FUKUOKA – Renowned sociologist Randy David has become the first Filipino to win the Fukuoka Grand Prize 2019 for being “a leading Asian public intellectual and intellectual activist.”
The Fukuoka Prize Committee, which administers the prize, honored David on Sept. 10 at a ceremony held in the city’s international congress center alongside two other laureates – historian Leonard Blussé of the Netherlands who received the Academic Prize and Japanese playwright and stage director Sato Makoto who was awarded with the Arts and Culture Prize.
It was attended by Crown Prince Akishino, Crown Princess Kiko and Fukuoka City Mayor Takashima Soichiro.

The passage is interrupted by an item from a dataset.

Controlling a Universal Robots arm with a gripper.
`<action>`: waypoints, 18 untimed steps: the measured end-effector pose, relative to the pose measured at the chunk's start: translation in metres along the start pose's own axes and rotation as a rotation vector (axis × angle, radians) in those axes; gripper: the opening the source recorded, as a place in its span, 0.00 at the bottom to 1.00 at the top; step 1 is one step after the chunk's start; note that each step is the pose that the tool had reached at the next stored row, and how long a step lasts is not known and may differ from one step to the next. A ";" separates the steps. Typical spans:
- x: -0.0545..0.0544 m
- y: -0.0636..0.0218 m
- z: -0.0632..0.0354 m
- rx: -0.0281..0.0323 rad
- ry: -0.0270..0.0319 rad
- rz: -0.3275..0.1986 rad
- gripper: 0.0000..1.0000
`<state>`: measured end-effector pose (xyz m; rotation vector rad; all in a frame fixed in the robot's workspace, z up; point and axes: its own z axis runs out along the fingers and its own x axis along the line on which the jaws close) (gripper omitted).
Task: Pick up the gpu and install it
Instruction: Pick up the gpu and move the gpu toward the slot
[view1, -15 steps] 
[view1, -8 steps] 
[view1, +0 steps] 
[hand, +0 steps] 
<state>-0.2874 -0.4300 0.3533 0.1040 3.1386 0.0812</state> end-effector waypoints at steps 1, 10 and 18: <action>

David began his winning speech by saying, “I am grateful to the citizens of Fukuoka for choosing me to be among the recipients of the Fukuoka Prize on its 30th anniversary. I am filled with strong feelings that what we are honoring by these awards are not so much our personal achievements, but certain things that are timeless and enduring.”
He added, “These are the values of friendship, cooperation, solidarity -- and tolerance amid diversity. It is these ideals that drive us – citizens of different nations -- to come together every year in this historic and cosmopolitan gateway city of Fukuoka to celebrate the creation, development, and preservation of the best of Asia’s culture.”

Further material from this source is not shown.